■ **WHAT THIS TASK INVOLVES**
Using the listing below, select the lines with the word "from" and copy them.
□ □ □ □
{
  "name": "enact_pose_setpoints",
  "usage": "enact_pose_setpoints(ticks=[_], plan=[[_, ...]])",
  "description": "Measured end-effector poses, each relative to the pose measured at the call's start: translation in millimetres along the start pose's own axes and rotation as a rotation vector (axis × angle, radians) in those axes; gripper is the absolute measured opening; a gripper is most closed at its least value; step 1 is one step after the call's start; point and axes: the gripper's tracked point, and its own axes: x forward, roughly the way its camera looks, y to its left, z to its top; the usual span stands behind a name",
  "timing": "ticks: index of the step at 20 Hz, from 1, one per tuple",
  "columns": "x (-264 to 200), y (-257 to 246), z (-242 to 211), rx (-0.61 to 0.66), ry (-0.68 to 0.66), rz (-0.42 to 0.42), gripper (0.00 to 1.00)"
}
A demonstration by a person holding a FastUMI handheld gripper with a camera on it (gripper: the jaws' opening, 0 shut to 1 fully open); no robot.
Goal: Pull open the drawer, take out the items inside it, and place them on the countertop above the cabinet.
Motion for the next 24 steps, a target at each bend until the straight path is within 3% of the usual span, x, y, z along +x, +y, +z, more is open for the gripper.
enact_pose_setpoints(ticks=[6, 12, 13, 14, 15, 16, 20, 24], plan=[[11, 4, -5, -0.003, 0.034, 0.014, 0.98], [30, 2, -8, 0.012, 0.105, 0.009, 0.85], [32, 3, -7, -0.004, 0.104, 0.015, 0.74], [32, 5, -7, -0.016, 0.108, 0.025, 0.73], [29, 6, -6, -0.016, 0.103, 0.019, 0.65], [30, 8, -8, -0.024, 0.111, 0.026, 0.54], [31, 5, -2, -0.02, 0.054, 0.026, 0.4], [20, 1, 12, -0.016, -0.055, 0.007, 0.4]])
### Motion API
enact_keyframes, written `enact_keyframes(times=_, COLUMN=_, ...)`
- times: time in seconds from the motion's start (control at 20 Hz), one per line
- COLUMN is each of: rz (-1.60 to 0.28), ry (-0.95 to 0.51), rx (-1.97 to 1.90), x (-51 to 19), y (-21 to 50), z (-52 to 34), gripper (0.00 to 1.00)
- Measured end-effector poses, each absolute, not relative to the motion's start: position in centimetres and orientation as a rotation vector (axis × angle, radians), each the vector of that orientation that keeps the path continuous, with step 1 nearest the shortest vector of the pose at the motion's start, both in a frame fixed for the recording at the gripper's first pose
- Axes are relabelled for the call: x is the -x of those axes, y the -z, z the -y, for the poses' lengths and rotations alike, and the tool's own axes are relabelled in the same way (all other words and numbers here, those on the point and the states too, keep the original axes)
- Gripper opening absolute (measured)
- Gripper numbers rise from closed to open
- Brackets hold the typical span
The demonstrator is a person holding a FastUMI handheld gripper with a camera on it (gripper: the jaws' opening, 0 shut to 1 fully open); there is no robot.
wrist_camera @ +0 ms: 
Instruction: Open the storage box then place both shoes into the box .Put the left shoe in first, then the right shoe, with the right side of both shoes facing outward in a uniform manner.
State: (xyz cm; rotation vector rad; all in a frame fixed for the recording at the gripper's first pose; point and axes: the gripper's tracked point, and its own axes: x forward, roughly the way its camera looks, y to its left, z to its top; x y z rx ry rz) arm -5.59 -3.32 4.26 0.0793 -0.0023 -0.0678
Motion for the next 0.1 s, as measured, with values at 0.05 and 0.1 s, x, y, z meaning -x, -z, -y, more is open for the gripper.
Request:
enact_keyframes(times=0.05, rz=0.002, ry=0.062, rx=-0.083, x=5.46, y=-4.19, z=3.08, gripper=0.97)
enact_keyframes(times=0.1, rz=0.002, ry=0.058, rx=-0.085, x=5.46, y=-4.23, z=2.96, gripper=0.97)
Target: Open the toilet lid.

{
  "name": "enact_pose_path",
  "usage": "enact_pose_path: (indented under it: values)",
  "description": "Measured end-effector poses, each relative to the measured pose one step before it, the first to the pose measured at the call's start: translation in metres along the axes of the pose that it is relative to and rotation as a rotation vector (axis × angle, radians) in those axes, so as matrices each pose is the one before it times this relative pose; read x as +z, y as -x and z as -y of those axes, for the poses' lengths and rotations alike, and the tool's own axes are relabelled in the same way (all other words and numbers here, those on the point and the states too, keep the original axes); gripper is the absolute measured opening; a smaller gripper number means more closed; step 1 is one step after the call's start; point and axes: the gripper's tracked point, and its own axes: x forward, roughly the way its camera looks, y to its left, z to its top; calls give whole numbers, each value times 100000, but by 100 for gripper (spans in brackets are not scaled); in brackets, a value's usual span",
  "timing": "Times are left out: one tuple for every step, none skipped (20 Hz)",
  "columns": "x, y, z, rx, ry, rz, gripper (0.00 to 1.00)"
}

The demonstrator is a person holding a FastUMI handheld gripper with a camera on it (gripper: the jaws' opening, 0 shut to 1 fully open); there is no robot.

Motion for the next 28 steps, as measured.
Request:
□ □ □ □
■ **RESPONSE AREA**
  "timing": "ticks: index of the step at 20 Hz, from 1, one per tuple",
- times: time in seconds from the motion's start (control at 20 Hz), one per line
- Gripper numbers rise from closed to open

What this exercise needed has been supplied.